What to produce - Provide the data again in its entirety, exactly as given.

Supplied material -
◇ ◇ ◇ ◇ ◇ ◇ ◇

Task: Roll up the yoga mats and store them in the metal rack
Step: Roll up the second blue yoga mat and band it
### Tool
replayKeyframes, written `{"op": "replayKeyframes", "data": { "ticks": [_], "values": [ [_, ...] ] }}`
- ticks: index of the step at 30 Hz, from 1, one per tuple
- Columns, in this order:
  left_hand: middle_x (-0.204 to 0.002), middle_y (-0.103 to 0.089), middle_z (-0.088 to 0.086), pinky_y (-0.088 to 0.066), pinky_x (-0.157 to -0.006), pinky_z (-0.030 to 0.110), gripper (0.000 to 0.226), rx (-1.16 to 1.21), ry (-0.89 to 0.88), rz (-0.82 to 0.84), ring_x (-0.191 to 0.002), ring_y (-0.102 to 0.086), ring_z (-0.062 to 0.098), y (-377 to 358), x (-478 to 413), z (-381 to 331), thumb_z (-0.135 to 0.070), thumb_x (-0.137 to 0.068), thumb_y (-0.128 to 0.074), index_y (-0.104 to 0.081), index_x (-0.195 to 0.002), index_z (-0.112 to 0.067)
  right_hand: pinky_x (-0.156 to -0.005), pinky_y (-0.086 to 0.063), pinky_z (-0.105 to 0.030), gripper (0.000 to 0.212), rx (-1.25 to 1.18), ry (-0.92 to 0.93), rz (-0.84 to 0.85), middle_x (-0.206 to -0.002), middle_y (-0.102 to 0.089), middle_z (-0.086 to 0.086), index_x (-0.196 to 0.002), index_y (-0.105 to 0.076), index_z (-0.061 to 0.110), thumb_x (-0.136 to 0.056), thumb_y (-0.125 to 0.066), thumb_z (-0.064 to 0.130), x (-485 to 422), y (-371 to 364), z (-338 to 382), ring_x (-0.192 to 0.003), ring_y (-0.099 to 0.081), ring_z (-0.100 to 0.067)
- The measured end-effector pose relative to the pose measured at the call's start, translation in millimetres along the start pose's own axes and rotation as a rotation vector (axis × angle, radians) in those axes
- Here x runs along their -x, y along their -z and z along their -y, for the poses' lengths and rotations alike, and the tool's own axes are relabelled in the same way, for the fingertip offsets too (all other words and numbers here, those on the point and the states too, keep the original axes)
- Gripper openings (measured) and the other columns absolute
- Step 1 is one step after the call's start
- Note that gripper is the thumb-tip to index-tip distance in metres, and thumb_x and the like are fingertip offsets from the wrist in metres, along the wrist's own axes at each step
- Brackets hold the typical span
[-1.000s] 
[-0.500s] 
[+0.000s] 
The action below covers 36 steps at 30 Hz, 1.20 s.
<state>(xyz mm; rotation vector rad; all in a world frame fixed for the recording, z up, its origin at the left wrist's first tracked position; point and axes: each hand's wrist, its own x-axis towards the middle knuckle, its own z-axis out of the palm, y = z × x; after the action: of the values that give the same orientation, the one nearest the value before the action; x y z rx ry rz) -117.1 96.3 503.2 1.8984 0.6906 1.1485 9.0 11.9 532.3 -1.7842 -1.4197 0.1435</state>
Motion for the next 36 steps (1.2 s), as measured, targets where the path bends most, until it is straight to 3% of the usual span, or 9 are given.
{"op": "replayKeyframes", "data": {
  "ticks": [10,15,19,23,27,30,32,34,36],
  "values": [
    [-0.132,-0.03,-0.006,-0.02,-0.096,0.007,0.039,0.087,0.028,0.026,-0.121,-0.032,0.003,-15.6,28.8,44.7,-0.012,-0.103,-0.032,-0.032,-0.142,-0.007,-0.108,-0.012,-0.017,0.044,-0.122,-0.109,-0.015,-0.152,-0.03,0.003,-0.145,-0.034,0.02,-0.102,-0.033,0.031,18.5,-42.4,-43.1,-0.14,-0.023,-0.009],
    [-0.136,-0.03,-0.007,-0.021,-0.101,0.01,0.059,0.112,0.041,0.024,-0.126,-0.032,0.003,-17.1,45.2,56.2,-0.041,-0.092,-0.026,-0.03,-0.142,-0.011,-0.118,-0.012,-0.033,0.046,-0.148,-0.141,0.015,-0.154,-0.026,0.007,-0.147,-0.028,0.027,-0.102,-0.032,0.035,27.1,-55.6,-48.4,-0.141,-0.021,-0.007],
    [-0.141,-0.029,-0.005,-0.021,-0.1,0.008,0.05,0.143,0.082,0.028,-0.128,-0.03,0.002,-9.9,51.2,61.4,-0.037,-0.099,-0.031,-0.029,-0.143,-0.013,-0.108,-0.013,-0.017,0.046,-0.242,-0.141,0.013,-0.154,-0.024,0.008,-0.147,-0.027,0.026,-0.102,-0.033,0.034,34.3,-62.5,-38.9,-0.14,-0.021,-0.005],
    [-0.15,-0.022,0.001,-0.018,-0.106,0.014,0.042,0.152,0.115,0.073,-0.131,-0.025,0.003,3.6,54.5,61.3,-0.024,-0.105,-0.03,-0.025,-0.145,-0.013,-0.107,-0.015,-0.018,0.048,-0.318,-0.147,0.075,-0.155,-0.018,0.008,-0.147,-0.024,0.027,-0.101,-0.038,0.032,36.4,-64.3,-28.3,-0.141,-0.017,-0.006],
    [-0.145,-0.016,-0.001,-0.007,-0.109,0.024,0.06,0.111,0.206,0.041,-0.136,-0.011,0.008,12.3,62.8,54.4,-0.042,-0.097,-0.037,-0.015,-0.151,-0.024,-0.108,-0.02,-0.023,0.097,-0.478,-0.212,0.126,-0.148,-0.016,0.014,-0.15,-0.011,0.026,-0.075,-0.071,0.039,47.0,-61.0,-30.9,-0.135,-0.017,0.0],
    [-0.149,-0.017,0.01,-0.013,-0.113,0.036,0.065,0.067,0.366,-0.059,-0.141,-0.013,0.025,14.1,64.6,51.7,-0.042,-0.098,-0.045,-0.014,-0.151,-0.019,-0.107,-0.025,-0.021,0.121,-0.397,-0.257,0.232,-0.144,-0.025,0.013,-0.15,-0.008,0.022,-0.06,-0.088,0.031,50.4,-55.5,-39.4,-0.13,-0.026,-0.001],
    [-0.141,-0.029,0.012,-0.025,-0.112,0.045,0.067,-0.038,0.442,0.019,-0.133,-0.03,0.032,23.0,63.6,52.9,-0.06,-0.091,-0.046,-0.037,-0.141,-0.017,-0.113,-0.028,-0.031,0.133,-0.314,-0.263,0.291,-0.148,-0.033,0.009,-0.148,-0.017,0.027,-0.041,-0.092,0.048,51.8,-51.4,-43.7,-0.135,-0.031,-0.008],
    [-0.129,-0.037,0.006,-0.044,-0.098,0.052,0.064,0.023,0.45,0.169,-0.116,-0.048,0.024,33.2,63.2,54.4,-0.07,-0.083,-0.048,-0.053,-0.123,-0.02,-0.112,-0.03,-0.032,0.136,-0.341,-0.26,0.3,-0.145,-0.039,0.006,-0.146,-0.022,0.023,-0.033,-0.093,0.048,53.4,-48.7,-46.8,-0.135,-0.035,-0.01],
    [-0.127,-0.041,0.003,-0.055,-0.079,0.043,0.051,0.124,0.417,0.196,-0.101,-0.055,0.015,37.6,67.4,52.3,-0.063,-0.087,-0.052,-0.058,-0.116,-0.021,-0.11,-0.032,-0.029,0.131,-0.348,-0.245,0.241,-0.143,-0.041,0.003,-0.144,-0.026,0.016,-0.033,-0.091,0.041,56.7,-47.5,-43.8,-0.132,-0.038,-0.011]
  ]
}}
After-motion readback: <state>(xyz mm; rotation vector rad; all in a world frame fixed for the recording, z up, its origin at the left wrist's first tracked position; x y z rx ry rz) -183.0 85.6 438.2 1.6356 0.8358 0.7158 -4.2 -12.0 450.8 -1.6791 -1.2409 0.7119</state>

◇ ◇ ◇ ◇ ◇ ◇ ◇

Your response -
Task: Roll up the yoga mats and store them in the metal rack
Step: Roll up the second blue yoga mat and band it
### Tool
replayKeyframes, written `{"op": "replayKeyframes", "data": { "ticks": [_], "values": [ [_, ...] ] }}`
- ticks: index of the step at 30 Hz, from 1, one per tuple
- Columns, in this order:
  left_hand: middle_x (-0.204 to 0.002), middle_y (-0.103 to 0.089), middle_z (-0.088 to 0.086), pinky_y (-0.088 to 0.066), pinky_x (-0.157 to -0.006), pinky_z (-0.030 to 0.110), gripper (0.000 to 0.226), rx (-1.16 to 1.21), ry (-0.89 to 0.88), rz (-0.82 to 0.84), ring_x (-0.191 to 0.002), ring_y (-0.102 to 0.086), ring_z (-0.062 to 0.098), y (-377 to 358), x (-478 to 413), z (-381 to 331), thumb_z (-0.135 to 0.070), thumb_x (-0.137 to 0.068), thumb_y (-0.128 to 0.074), index_y (-0.104 to 0.081), index_x (-0.195 to 0.002), index_z (-0.112 to 0.067)
  right_hand: pinky_x (-0.156 to -0.005), pinky_y (-0.086 to 0.063), pinky_z (-0.105 to 0.030), gripper (0.000 to 0.212), rx (-1.25 to 1.18), ry (-0.92 to 0.93), rz (-0.84 to 0.85), middle_x (-0.206 to -0.002), middle_y (-0.102 to 0.089), middle_z (-0.086 to 0.086), index_x (-0.196 to 0.002), index_y (-0.105 to 0.076), index_z (-0.061 to 0.110), thumb_x (-0.136 to 0.056), thumb_y (-0.125 to 0.066), thumb_z (-0.064 to 0.130), x (-485 to 422), y (-371 to 364), z (-338 to 382), ring_x (-0.192 to 0.003), ring_y (-0.099 to 0.081), ring_z (-0.100 to 0.067)
- The measured end-effector pose relative to the pose measured at the call's start, translation in millimetres along the start pose's own axes and rotation as a rotation vector (axis × angle, radians) in those axes
- Here x runs along their -x, y along their -z and z along their -y, for the poses' lengths and rotations alike, and the tool's own axes are relabelled in the same way, for the fingertip offsets too (all other words and numbers here, those on the point and the states too, keep the original axes)
- Gripper openings (measured) and the other columns absolute
- Step 1 is one step after the call's start
- Note that gripper is the thumb-tip to index-tip distance in metres, and thumb_x and the like are fingertip offsets from the wrist in metres, along the wrist's own axes at each step
- Brackets hold the typical span
[-1.000s] 
[-0.500s] 
[+0.000s] 
The action below covers 36 steps at 30 Hz, 1.20 s.
<state>(xyz mm; rotation vector rad; all in a world frame fixed for the recording, z up, its origin at the left wrist's first tracked position; point and axes: each hand's wrist, its own x-axis towards the middle knuckle, its own z-axis out of the palm, y = z × x; after the action: of the values that give the same orientation, the one nearest the value before the action; x y z rx ry rz) -117.1 96.3 503.2 1.8984 0.6906 1.1485 9.0 11.9 532.3 -1.7842 -1.4197 0.1435</state>
Motion for the next 36 steps (1.2 s), as measured, targets where the path bends most, until it is straight to 3% of the usual span, or 9 are given.
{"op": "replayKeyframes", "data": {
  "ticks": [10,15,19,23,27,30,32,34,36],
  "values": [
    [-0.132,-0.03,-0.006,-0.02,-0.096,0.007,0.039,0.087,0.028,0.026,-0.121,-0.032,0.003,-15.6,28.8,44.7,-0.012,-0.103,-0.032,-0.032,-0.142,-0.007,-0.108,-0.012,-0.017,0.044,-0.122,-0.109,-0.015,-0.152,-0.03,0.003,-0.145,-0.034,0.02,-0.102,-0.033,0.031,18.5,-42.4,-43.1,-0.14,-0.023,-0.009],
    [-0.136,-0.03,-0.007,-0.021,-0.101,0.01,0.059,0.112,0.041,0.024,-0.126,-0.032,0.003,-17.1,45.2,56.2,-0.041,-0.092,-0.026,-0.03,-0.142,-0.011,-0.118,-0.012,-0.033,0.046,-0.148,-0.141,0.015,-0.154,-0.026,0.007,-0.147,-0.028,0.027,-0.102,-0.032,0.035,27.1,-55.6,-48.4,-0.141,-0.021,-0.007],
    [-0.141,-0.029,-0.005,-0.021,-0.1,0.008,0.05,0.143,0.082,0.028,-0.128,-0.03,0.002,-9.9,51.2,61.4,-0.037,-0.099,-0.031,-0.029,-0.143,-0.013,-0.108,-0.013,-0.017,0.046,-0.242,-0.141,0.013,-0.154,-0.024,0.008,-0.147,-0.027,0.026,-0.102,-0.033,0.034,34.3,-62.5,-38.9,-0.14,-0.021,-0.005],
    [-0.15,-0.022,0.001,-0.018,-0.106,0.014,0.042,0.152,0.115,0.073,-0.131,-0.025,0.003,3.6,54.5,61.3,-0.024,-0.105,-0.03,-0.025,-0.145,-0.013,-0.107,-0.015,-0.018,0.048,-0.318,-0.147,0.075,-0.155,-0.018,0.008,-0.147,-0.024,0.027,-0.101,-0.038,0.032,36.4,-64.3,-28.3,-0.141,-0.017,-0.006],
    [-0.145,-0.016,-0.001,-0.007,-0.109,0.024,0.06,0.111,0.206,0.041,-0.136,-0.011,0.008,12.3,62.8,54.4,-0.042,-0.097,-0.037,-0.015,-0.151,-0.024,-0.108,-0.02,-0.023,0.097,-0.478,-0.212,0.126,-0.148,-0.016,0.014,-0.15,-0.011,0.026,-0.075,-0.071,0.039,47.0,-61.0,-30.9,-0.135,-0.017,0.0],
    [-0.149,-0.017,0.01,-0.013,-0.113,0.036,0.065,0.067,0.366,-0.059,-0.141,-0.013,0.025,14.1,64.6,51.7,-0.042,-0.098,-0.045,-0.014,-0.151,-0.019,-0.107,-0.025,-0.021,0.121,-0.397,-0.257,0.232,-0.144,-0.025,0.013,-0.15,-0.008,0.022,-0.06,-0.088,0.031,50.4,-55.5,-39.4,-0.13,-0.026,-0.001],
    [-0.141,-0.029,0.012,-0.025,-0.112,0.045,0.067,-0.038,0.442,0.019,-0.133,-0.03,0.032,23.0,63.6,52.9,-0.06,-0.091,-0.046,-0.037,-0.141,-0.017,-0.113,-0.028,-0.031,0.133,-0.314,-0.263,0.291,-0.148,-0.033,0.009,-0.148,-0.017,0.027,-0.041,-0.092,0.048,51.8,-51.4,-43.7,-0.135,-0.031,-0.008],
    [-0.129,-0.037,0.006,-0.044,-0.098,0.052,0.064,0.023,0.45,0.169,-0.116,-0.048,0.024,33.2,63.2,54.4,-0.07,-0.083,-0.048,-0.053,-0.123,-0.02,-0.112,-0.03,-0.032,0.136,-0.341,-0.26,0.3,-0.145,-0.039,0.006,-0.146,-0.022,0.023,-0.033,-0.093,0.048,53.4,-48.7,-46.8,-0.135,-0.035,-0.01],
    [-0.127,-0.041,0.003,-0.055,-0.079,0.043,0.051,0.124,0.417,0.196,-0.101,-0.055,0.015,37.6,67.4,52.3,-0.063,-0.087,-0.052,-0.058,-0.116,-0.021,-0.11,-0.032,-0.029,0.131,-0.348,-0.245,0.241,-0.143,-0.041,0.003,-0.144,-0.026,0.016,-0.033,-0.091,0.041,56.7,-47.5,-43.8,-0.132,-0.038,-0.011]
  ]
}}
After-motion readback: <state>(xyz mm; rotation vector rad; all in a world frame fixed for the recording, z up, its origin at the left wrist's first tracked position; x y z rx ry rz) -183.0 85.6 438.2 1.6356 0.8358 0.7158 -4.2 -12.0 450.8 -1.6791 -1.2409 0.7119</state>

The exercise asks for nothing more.